EXERCISE INSTRUCTIONS>
Whenever a line below includes the word "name", copy that line.

LISTED RECORDS>
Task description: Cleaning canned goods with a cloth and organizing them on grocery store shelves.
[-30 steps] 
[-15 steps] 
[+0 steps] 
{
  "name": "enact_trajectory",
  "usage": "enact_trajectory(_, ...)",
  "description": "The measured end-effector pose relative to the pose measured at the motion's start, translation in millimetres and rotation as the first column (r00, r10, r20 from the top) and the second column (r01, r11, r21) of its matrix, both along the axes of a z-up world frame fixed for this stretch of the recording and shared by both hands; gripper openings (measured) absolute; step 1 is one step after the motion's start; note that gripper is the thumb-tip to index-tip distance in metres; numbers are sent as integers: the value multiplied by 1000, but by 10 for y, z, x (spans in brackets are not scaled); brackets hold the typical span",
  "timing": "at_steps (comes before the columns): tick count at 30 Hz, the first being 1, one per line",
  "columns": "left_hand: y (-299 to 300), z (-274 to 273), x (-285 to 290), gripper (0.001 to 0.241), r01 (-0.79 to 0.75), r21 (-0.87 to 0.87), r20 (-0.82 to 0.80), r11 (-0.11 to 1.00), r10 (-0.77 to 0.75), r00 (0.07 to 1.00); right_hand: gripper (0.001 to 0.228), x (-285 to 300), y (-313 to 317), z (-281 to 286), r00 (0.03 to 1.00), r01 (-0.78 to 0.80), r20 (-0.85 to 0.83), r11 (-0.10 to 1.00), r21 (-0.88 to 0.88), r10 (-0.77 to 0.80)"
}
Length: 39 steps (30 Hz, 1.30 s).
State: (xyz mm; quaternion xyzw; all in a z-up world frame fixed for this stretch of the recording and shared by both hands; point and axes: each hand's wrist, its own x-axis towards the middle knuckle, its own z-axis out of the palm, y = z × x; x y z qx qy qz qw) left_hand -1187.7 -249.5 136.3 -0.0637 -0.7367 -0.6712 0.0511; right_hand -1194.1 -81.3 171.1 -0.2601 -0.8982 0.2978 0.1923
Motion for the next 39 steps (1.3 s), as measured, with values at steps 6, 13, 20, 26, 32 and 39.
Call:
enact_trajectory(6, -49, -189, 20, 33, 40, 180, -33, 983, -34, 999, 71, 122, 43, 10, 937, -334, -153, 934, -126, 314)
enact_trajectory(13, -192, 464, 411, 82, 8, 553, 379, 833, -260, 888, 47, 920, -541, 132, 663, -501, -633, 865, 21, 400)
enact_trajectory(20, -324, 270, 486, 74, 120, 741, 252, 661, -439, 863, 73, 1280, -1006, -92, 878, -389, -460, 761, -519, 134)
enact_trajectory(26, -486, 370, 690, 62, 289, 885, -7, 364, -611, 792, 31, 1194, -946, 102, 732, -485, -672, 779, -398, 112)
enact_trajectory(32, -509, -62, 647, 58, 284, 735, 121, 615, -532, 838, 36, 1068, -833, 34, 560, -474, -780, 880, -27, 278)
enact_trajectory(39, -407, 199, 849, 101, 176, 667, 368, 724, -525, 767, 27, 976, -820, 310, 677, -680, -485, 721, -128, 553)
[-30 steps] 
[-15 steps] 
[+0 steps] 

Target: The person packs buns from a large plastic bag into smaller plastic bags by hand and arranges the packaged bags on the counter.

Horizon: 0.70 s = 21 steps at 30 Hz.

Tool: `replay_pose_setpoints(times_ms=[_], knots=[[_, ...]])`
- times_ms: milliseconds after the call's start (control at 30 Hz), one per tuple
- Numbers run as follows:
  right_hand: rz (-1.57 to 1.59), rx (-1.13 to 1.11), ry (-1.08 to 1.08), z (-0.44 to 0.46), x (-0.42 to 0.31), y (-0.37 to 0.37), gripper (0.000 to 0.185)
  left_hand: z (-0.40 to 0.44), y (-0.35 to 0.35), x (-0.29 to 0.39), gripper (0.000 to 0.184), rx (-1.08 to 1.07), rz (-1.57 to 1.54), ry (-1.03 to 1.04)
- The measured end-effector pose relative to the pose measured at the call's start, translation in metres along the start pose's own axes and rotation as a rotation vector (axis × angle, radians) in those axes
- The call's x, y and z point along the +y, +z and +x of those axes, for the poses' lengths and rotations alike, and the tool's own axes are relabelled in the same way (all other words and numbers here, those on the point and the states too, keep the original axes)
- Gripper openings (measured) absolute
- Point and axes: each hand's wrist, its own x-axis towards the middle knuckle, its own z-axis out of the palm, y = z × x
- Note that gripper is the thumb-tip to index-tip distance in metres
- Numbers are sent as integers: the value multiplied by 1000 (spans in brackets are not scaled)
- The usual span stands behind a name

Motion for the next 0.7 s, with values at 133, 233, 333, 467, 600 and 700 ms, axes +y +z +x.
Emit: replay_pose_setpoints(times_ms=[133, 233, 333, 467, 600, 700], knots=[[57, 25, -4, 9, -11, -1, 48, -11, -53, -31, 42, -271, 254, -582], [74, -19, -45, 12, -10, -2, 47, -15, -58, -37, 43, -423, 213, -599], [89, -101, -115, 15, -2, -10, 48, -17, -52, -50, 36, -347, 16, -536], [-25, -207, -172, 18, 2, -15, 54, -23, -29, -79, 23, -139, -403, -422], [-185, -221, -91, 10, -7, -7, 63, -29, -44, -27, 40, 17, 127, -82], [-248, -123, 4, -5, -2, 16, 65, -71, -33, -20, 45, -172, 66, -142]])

EXERCISE RESPONSE>
  "name": "enact_trajectory",
- The usual span stands behind a name

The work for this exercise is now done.